WORK TO BE COMPLETED: Reproduce the listing below from the line with "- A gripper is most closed" to the line with "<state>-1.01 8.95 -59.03", both lines included, character for character, minus any pictures.

EXCERPTED RECORDS:
* * * *
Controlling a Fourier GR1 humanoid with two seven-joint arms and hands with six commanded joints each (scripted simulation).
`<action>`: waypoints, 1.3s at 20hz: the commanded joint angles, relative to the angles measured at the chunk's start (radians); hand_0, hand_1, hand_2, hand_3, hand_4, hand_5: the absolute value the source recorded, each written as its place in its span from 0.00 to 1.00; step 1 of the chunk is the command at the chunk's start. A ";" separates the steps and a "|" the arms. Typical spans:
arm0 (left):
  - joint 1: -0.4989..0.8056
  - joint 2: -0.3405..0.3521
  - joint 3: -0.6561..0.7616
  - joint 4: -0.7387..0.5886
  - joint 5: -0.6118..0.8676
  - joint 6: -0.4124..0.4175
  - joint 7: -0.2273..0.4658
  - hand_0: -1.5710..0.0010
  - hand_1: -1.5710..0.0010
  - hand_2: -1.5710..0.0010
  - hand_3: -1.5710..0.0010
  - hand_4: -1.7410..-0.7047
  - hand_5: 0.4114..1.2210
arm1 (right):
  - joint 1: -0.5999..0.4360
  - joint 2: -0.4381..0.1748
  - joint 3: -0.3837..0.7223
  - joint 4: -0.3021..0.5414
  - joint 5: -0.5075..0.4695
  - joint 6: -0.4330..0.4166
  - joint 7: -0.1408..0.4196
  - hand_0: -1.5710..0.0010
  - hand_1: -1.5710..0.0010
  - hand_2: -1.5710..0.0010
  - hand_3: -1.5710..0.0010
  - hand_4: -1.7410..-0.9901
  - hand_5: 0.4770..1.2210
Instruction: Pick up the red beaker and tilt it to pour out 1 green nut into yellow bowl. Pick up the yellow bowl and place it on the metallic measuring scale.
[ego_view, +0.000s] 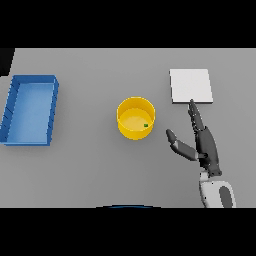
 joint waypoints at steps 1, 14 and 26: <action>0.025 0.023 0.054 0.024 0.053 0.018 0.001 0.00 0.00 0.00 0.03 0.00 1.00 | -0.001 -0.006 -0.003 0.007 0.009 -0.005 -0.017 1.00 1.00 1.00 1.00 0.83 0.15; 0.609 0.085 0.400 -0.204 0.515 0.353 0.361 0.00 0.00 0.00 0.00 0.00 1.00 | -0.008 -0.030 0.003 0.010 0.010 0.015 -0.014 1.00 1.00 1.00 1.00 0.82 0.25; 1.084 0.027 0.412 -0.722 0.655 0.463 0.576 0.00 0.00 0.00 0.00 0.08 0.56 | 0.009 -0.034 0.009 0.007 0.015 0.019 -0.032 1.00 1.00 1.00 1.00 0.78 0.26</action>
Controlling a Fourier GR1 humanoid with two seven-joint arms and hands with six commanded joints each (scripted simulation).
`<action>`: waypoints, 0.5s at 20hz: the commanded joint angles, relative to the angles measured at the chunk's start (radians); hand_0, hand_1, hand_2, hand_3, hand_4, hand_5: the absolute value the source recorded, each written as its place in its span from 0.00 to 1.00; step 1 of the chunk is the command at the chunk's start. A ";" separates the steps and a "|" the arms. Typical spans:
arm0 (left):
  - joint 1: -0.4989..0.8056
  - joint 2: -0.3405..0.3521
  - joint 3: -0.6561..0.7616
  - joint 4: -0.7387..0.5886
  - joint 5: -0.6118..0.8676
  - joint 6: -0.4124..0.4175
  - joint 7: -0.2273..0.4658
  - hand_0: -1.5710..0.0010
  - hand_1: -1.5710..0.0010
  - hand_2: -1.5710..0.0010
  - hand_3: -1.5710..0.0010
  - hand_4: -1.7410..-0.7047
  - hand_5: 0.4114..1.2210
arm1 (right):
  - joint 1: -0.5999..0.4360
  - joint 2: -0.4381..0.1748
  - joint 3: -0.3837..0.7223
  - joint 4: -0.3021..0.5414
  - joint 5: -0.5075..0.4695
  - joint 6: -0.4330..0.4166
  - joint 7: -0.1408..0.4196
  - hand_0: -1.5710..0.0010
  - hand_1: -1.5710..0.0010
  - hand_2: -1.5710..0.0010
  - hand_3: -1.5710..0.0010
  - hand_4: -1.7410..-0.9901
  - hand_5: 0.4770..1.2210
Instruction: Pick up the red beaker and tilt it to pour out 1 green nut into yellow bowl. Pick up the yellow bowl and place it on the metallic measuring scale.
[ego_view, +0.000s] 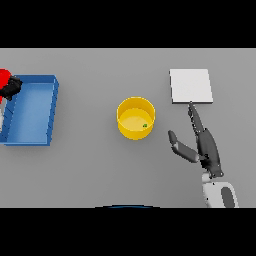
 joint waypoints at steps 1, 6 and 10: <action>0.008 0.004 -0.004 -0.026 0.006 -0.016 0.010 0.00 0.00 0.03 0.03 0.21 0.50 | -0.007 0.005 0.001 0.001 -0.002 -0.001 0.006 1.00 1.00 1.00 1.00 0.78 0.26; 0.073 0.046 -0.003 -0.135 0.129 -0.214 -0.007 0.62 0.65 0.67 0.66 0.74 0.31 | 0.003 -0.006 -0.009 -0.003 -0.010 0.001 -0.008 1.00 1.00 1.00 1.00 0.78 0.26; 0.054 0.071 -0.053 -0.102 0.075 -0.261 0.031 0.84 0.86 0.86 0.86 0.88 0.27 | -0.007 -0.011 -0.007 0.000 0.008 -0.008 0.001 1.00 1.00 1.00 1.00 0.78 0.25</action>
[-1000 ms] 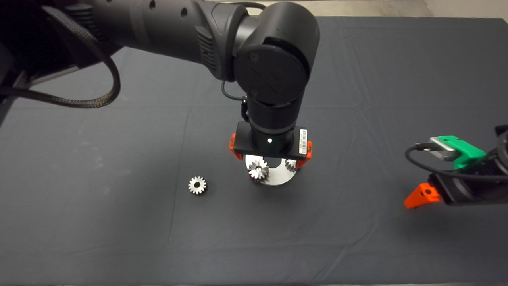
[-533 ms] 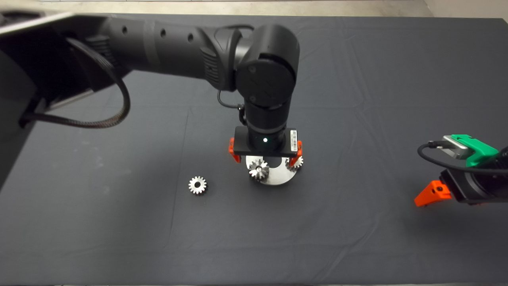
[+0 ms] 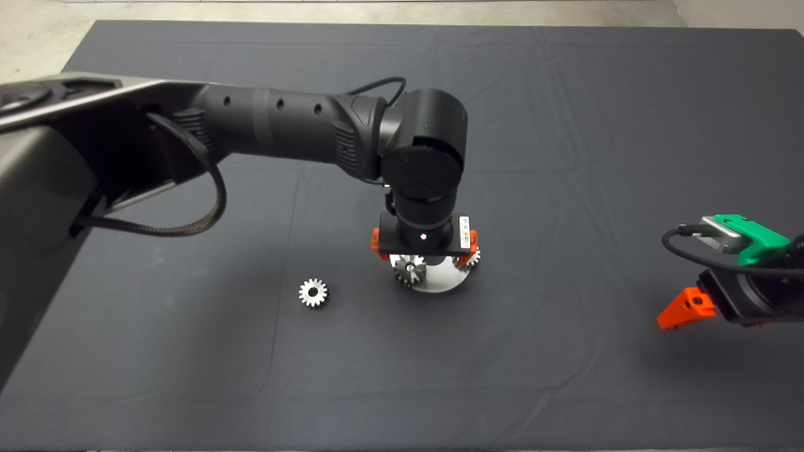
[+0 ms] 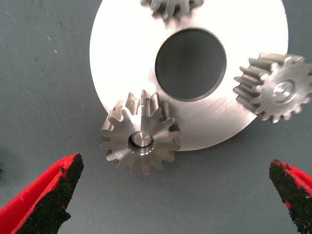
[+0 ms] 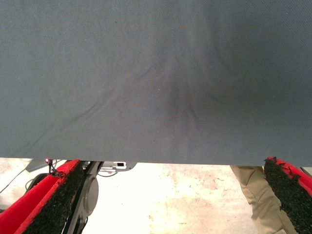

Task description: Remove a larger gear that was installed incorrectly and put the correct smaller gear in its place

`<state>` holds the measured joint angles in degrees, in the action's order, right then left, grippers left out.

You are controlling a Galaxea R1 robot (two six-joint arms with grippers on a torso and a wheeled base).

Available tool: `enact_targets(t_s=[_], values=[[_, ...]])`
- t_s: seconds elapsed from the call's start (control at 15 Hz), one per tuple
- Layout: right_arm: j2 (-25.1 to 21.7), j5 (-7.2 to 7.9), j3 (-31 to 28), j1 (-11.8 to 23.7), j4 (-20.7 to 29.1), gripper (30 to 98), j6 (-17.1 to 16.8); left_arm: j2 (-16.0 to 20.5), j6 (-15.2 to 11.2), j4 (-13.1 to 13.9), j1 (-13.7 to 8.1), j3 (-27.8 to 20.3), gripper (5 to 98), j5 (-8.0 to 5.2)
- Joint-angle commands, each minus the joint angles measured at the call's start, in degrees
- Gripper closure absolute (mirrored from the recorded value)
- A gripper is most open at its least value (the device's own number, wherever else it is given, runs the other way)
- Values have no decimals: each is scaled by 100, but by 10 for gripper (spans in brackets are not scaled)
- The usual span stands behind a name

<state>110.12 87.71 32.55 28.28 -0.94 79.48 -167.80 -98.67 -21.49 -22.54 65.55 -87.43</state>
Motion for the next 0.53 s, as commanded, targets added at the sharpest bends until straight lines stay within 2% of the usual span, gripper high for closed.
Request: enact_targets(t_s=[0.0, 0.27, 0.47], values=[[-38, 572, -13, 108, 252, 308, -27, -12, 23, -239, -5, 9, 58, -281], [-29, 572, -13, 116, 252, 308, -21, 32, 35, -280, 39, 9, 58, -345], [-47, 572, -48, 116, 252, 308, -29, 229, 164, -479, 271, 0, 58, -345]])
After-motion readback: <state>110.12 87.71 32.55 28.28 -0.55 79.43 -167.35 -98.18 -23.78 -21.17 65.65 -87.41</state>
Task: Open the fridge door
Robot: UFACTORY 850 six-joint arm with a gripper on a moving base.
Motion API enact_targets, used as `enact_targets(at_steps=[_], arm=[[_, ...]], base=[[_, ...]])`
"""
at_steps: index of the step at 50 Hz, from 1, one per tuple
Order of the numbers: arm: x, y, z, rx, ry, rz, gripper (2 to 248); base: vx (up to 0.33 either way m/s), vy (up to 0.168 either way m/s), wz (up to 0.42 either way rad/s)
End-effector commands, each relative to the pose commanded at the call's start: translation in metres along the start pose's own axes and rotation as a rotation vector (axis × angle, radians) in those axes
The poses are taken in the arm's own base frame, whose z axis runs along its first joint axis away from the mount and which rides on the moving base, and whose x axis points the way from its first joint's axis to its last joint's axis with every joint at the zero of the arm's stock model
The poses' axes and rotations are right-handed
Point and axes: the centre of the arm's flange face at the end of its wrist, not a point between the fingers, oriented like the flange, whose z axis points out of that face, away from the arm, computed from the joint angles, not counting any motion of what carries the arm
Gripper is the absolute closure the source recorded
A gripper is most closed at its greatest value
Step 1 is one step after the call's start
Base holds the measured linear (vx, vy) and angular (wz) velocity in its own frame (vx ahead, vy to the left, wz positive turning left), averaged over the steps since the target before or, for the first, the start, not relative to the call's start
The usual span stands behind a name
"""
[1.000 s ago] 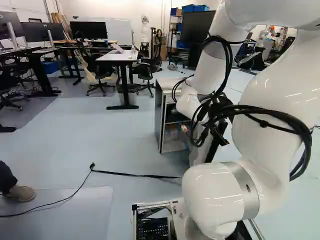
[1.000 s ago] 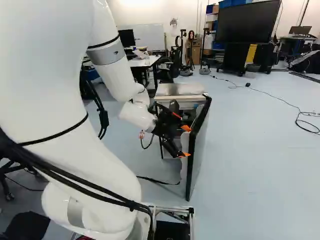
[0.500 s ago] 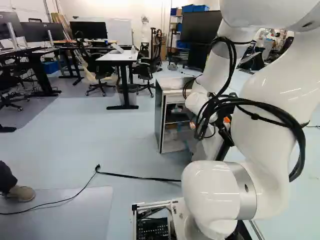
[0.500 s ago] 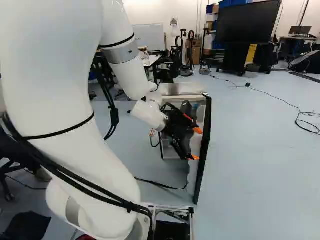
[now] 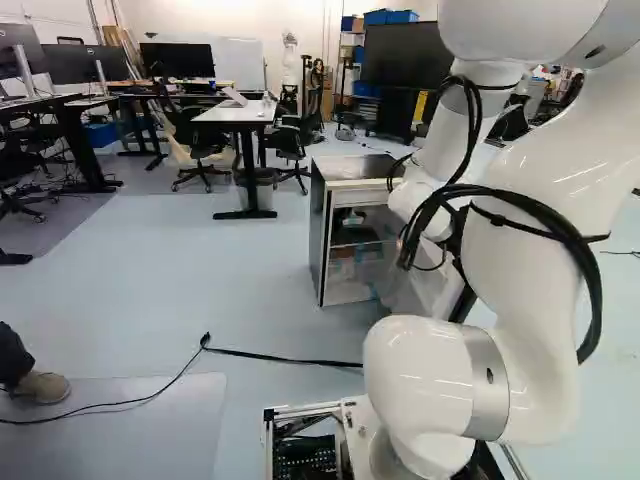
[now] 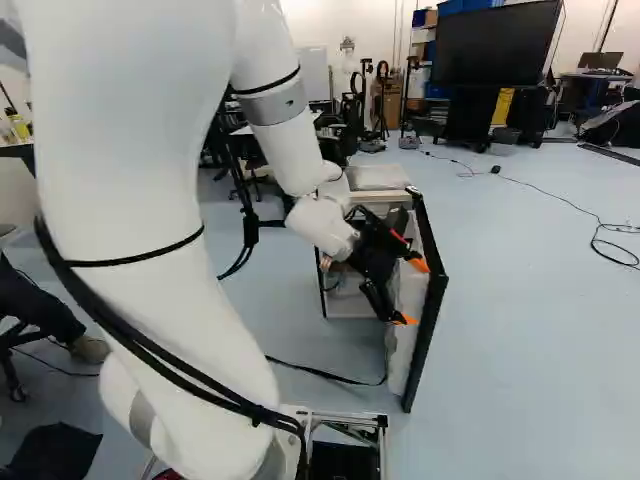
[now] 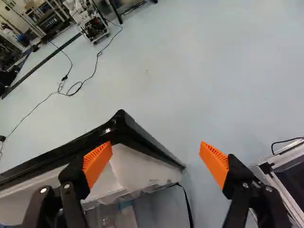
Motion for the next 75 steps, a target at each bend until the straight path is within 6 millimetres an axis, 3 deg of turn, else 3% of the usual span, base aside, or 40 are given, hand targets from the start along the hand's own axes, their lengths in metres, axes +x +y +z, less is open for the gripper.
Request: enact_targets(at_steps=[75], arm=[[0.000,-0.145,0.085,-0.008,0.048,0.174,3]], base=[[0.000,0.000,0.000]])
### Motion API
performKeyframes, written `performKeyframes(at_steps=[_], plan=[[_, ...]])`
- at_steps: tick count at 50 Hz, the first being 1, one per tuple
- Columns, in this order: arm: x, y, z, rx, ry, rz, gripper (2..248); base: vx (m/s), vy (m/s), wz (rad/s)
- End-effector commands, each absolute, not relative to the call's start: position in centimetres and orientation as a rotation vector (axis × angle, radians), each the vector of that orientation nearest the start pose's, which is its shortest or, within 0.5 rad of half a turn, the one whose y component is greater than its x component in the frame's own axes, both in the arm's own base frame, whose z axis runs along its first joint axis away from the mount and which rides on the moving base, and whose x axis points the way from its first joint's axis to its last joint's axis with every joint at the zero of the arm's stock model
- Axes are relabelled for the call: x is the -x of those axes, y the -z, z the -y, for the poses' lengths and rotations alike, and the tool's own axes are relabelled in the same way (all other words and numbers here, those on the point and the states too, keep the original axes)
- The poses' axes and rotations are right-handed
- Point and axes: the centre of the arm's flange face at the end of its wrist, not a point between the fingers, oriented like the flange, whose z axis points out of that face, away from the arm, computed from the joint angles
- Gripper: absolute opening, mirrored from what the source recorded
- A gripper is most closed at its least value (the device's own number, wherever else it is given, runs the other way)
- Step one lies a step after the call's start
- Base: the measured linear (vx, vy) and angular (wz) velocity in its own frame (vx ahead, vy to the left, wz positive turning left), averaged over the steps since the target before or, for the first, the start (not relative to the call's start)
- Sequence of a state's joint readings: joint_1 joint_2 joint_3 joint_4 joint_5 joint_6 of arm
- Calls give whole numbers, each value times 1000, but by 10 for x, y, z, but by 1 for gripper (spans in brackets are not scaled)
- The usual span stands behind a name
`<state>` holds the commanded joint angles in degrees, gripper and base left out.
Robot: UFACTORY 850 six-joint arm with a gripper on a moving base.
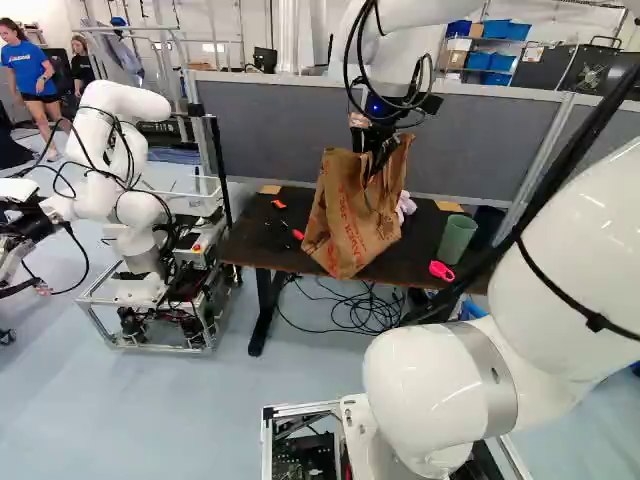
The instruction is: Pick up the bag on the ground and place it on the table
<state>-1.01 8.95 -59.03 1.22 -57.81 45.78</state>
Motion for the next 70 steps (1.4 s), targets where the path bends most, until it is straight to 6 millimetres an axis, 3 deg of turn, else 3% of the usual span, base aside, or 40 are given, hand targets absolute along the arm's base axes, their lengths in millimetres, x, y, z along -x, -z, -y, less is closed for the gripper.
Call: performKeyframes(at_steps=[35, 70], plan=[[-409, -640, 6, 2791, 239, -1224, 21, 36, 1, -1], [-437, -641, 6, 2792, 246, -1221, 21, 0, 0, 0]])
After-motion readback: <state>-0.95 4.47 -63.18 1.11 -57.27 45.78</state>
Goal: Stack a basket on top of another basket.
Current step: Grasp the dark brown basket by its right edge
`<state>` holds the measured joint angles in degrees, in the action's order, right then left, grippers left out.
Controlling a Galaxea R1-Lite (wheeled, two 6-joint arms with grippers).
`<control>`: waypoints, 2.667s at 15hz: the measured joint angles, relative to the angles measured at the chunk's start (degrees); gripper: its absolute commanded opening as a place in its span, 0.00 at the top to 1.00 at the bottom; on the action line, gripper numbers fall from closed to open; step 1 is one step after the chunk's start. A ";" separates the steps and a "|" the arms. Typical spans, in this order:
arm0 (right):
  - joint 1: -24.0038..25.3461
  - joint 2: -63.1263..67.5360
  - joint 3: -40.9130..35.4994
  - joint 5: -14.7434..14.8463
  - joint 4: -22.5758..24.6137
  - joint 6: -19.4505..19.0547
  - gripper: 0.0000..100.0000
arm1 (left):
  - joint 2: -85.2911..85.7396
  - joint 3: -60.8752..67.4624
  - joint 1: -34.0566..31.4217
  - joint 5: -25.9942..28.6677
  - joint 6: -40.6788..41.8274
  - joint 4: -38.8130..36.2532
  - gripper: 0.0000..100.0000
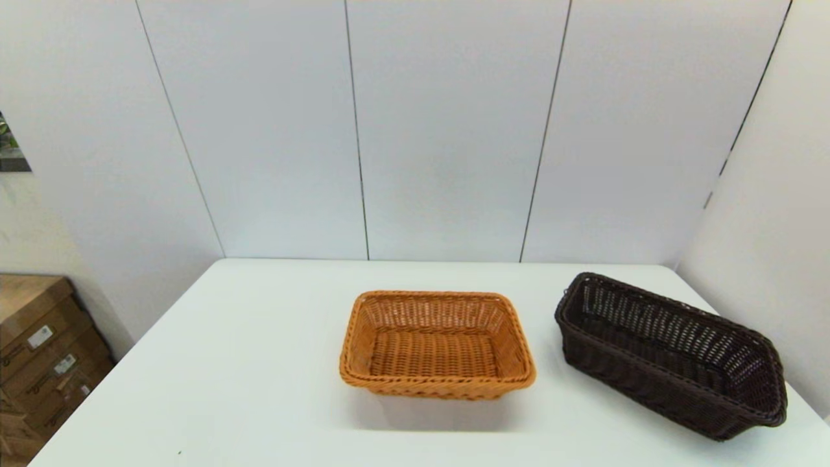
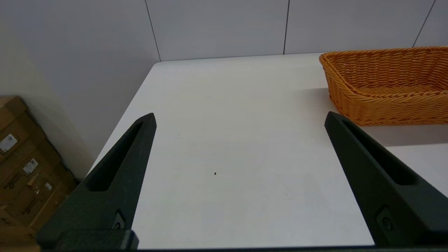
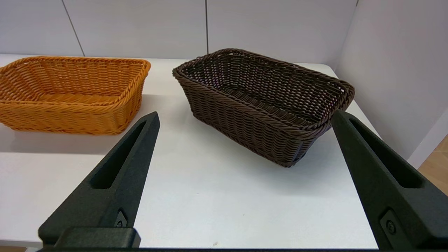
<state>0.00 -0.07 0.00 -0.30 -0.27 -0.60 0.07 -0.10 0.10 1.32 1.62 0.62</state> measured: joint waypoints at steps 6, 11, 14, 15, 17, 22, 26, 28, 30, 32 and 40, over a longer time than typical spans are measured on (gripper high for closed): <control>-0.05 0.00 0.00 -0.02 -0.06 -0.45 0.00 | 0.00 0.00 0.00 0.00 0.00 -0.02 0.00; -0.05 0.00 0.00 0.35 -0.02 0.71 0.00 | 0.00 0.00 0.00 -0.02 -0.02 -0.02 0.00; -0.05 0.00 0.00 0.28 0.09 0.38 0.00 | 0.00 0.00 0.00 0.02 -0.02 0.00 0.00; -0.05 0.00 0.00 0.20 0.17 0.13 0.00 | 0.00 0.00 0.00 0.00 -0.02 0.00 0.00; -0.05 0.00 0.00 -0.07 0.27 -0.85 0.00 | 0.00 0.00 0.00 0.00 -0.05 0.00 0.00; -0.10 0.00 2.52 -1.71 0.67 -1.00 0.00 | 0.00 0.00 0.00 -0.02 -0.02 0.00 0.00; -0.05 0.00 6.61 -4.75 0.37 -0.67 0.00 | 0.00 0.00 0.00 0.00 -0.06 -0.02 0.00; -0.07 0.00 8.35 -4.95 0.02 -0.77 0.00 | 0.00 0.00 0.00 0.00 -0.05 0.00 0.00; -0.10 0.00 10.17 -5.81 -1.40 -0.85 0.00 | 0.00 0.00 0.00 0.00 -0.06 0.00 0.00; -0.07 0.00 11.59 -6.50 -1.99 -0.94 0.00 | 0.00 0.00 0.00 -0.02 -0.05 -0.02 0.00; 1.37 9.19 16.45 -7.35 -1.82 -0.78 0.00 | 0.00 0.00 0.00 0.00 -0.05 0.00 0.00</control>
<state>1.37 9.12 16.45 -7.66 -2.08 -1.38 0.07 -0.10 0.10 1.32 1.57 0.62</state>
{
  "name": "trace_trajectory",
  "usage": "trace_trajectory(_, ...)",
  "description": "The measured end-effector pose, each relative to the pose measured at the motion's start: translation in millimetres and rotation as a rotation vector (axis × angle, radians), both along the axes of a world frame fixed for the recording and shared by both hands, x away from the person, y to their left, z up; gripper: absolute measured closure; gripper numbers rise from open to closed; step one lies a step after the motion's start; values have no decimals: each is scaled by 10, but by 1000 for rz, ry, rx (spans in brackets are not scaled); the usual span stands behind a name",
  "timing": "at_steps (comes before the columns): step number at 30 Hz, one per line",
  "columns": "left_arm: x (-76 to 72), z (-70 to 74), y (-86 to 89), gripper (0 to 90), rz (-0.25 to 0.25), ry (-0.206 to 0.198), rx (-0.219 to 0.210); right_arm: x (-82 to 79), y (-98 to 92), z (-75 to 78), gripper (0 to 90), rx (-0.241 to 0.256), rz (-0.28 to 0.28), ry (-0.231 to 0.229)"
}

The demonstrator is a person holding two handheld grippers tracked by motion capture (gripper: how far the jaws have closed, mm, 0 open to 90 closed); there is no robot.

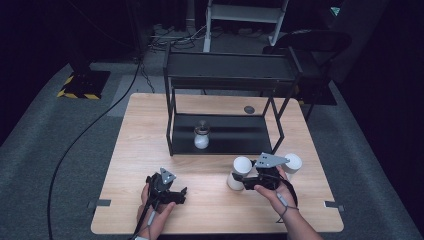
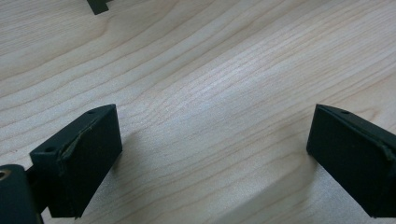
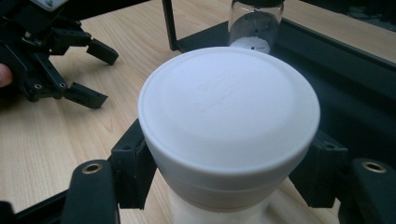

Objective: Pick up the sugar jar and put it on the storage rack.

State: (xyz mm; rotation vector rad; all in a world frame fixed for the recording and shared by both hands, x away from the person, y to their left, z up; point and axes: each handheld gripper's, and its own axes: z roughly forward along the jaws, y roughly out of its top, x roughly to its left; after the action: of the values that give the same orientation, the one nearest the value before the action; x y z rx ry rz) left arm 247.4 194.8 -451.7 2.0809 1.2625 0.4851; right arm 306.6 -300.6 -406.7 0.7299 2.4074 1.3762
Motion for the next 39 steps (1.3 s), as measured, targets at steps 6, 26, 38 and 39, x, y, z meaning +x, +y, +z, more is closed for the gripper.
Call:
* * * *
TASK ANSWER:
- A gripper is most closed at its least value (the device's own number, wherever else it is given, runs the other way)
- Step one lies a step after the call's start
- Base: the measured linear (vx, vy) and angular (wz) velocity in its own frame (vx ahead, vy to the left, wz positive turning left), averaged over the steps since the target before or, for the first, the start (not relative to the call's start)
- Sequence of a state's joint readings: joint_1 joint_2 joint_3 joint_4 joint_5 joint_6 of arm
- Calls give whole numbers, each value times 1000, but by 10 for x, y, z, but by 1 for gripper (spans in brackets are not scaled)
- The usual span stands behind a name
`<state>` holds the commanded joint angles in degrees, gripper and base left out.
Robot: UFACTORY 850 six-joint arm with a gripper on a moving base.
The instruction is: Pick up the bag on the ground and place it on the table
<state>-1.01 8.95 -59.03 1.22 -57.81 45.78</state>

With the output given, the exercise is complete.